*** Opening Provided information ***

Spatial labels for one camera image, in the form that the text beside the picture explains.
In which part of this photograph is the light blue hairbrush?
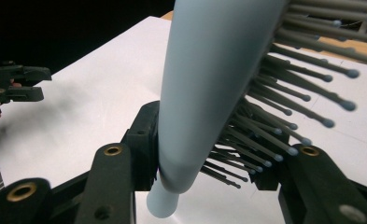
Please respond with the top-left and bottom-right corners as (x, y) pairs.
(146, 0), (367, 219)

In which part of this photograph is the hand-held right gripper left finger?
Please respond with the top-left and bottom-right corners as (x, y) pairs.
(75, 101), (161, 224)

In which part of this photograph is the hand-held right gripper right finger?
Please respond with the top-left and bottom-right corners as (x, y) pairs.
(233, 102), (367, 224)

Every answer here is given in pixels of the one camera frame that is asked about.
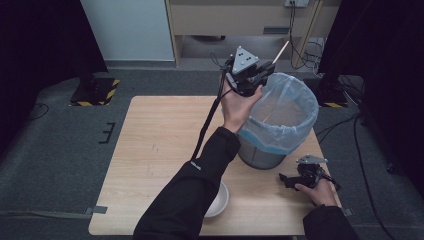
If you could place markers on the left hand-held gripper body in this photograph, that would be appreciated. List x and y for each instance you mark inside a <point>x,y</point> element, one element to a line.
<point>246,71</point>

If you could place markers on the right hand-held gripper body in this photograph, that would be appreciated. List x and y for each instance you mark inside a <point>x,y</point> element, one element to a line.
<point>308,171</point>

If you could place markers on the wooden chopstick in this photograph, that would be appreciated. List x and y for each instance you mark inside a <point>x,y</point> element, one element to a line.
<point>280,52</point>
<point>266,117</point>

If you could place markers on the grey mesh trash bin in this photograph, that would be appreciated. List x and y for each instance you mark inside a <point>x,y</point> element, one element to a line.
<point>261,156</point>

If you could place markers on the blue plastic bin bag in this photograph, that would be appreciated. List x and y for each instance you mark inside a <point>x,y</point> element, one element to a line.
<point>283,113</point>

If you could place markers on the person's right hand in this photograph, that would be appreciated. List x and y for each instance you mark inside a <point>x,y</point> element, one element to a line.
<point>320,195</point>

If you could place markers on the person's left hand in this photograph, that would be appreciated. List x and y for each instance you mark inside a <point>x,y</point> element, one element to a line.
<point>238,108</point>

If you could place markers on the beige wooden desk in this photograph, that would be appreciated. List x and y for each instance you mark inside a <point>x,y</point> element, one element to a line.
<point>233,20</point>

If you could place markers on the grey tape strip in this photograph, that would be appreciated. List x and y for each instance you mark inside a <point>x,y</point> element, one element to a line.
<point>97,210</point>
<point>347,212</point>

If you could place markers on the black stand with striped base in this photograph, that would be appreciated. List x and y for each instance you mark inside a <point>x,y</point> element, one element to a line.
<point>95,90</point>
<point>333,91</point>

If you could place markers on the white cabinet panel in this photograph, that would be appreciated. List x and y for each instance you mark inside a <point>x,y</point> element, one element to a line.
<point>128,30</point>

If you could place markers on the grey wall socket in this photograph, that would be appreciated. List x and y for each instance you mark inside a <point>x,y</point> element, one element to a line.
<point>296,2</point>

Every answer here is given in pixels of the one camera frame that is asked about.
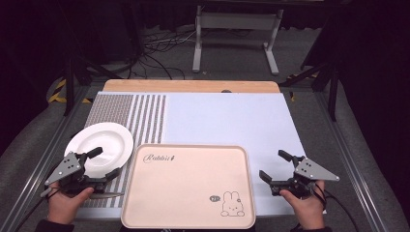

*** Closing Provided information ***

Retype all of the data above word for word, excluding the pictures.

Spatial labels for one camera image, in the form that the text beside the picture explains.
In which part of this photograph is the light blue hairbrush?
Please respond with the top-left and bottom-right corners as (x, y) pairs.
(146, 0), (367, 219)

In which part of this photograph is the hand-held right gripper left finger?
Please respond with the top-left and bottom-right corners as (x, y) pairs.
(75, 101), (161, 224)

In which part of this photograph is the hand-held right gripper right finger?
Please respond with the top-left and bottom-right corners as (x, y) pairs.
(233, 102), (367, 224)

Every answer here is given in pixels of the one camera frame that is asked about.
If you could place markers on the left hand-held gripper body in this photograph, that would be appreciated. List x and y for each instance you mark inside a <point>x,y</point> element, one element to a line.
<point>246,71</point>

If you could place markers on the right hand-held gripper body in this photograph, that would be appreciated. List x and y for each instance you mark inside a <point>x,y</point> element, one element to a line.
<point>308,171</point>

If you could place markers on the wooden chopstick in this photograph, that would be appreciated. List x and y for each instance you mark inside a <point>x,y</point> element, one element to a line.
<point>280,52</point>
<point>266,117</point>

If you could place markers on the grey mesh trash bin in this photograph, that would be appreciated. List x and y for each instance you mark inside a <point>x,y</point> element, one element to a line.
<point>261,156</point>

If you could place markers on the blue plastic bin bag in this photograph, that would be appreciated. List x and y for each instance you mark inside a <point>x,y</point> element, one element to a line.
<point>283,113</point>

If you could place markers on the person's right hand in this photograph, that would be appreciated. List x and y for each instance you mark inside a <point>x,y</point> element, one element to a line.
<point>320,195</point>

If you could place markers on the person's left hand in this photograph, that would be appreciated. List x and y for each instance you mark inside a <point>x,y</point> element, one element to a line.
<point>238,108</point>

If you could place markers on the beige wooden desk in this photograph, that would be appreciated. List x and y for each instance you mark inside a <point>x,y</point> element, one element to a line.
<point>233,20</point>

If you could place markers on the grey tape strip in this photograph, that would be appreciated. List x and y for each instance you mark inside a <point>x,y</point> element, one element to a line.
<point>97,210</point>
<point>347,212</point>

If you could place markers on the black stand with striped base in this photograph, that would be appreciated. List x and y for each instance you mark inside a <point>x,y</point> element, one element to a line.
<point>95,90</point>
<point>333,91</point>

If you could place markers on the white cabinet panel in this photograph, that would be appreciated. List x and y for each instance you mark inside a <point>x,y</point> element, one element to a line.
<point>128,30</point>

If you could place markers on the grey wall socket in this photograph, that would be appreciated. List x and y for each instance you mark inside a <point>x,y</point> element, one element to a line.
<point>296,2</point>

Every answer here is given in pixels of the one camera frame that is asked about.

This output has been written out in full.